Problem:
For this exercise, copy exactly the lines below from the one with "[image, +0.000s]" through the one with "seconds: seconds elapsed" and leave out the pictures.

━━ Data for the task

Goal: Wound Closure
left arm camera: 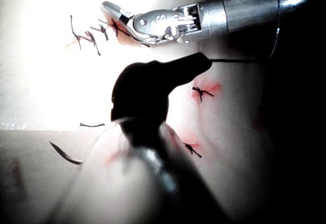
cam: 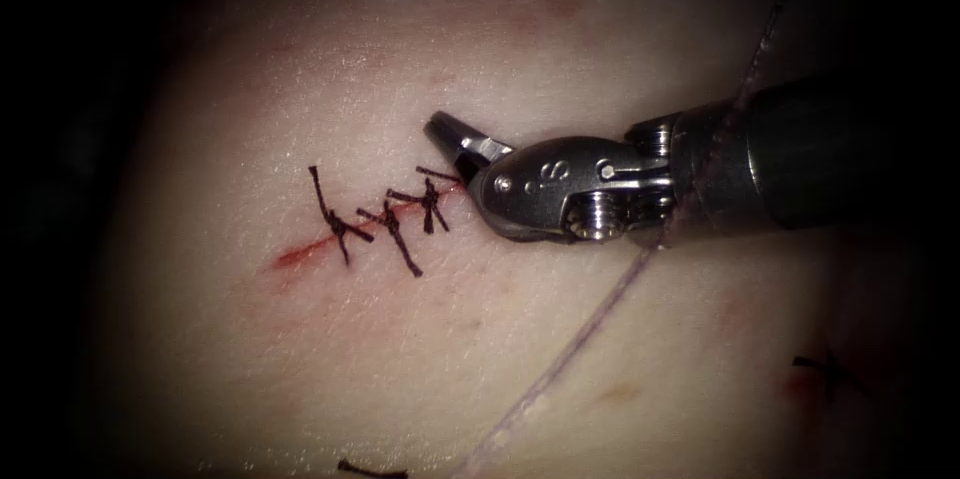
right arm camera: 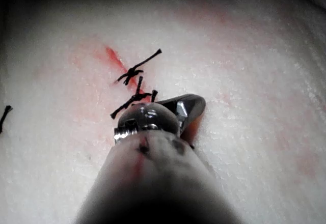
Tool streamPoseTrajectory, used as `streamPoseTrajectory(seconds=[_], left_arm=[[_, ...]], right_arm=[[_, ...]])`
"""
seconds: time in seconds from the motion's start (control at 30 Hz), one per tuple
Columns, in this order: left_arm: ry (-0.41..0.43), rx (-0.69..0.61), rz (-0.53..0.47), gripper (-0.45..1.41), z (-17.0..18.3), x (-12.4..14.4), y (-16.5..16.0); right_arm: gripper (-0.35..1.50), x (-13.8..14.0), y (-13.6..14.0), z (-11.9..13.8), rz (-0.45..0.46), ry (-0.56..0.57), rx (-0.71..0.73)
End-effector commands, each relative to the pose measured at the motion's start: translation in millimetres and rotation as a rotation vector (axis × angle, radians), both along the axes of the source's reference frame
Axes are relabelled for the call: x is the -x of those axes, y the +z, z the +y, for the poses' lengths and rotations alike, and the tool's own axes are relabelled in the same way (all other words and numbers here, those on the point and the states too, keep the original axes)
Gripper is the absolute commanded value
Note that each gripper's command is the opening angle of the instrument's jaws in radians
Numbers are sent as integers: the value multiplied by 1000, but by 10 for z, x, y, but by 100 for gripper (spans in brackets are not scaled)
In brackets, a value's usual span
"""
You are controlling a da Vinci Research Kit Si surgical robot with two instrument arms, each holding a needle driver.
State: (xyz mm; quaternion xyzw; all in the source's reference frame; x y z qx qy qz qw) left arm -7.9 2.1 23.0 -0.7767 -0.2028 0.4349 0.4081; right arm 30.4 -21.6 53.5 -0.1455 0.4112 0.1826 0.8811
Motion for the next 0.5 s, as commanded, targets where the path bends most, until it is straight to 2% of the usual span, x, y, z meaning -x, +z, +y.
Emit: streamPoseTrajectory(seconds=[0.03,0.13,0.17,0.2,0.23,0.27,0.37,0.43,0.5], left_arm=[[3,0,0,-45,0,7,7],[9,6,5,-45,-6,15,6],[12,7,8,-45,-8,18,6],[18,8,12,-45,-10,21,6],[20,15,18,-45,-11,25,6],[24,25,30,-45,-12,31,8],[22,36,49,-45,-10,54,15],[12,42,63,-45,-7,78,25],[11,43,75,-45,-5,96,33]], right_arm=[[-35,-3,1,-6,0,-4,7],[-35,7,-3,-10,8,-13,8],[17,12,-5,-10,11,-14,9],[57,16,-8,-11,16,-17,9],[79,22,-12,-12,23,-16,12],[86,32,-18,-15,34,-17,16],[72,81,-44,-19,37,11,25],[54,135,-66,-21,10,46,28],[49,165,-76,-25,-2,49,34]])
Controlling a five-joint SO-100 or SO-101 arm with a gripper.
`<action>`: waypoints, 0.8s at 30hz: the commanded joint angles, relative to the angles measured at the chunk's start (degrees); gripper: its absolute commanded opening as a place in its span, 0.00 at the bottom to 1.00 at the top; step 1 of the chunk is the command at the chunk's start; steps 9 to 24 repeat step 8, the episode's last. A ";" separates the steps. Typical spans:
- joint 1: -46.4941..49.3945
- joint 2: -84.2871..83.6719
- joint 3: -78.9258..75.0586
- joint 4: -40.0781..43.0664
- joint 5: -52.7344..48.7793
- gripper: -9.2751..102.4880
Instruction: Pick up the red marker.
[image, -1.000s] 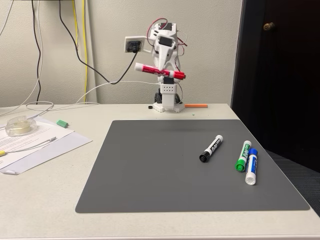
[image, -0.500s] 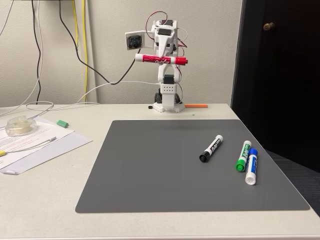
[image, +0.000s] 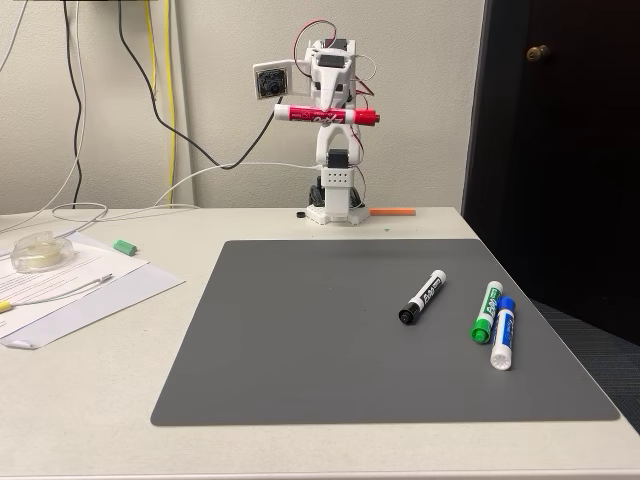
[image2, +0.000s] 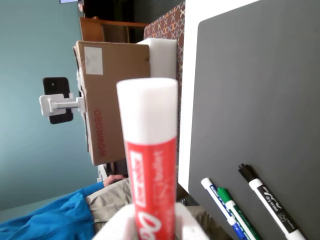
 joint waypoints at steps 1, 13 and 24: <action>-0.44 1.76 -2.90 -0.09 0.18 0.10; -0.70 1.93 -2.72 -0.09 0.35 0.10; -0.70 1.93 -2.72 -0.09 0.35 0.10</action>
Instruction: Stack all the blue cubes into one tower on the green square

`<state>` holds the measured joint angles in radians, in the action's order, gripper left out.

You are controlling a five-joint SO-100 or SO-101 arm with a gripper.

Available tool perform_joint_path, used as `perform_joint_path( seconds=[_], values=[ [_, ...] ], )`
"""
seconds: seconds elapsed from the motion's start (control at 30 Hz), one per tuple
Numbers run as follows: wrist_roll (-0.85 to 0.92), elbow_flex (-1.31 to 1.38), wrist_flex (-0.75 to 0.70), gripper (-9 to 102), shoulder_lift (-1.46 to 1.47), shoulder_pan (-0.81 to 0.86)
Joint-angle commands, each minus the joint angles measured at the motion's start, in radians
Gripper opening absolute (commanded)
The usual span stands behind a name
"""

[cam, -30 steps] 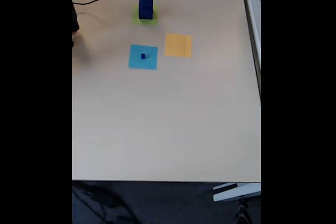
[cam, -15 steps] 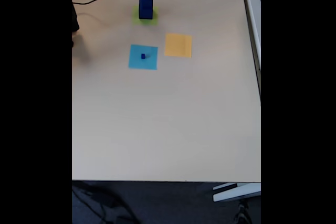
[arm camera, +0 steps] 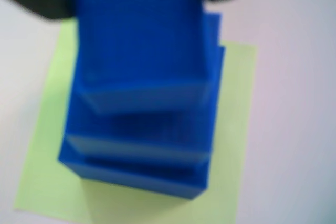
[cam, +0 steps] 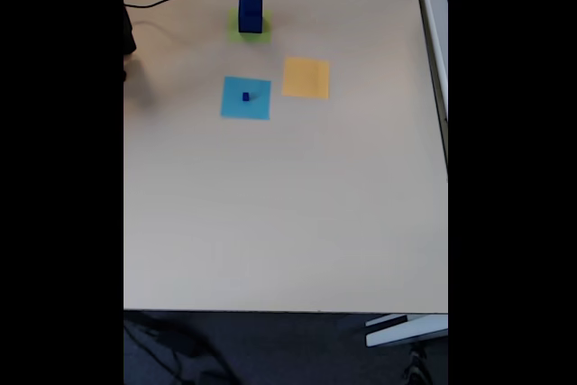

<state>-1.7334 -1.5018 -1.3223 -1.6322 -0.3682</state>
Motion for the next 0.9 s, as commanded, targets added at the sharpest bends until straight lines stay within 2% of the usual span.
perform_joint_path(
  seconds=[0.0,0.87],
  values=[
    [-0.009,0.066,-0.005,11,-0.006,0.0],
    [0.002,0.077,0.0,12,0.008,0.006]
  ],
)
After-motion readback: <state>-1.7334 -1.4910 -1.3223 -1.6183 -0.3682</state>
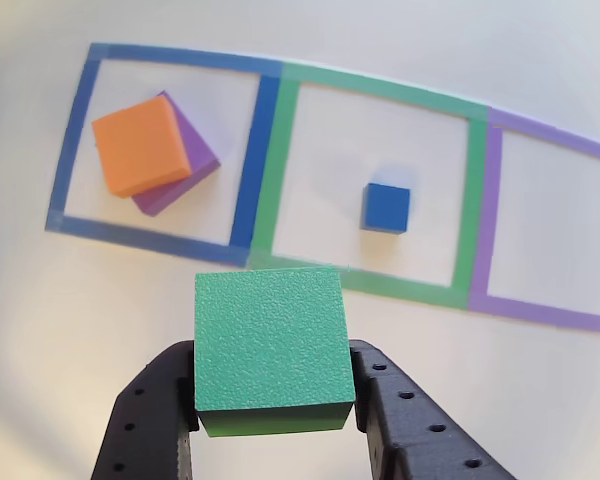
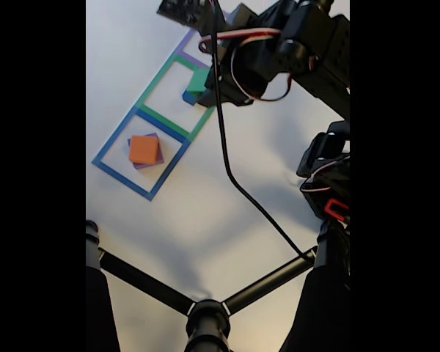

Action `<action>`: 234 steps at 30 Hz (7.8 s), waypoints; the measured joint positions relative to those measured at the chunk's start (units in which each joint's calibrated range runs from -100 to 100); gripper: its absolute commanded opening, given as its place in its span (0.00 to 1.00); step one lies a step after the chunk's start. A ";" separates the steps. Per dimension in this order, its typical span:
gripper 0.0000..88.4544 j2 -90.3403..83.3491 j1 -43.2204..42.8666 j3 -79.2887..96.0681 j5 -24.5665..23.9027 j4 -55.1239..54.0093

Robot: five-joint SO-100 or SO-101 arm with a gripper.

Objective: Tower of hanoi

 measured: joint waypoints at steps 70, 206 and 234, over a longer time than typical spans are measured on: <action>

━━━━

Answer for the task:
[image, +0.000s] 
[image2, +0.000s] 
 joint waypoints at steps 1, 13 and 24: <action>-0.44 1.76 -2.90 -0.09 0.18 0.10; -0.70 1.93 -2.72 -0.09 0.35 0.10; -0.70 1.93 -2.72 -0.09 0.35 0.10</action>
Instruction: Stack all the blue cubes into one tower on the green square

`<state>` holds the measured joint angles in radians, in the action's order, gripper left out.

You are controlling a five-joint SO-100 or SO-101 arm with a gripper.

Available tool perform_joint_path, used as `perform_joint_path( seconds=[_], values=[ [_, ...] ], )`
"""
seconds: seconds elapsed from the motion's start (control at 30 Hz), one per tuple

What was asked for in the exercise is now done.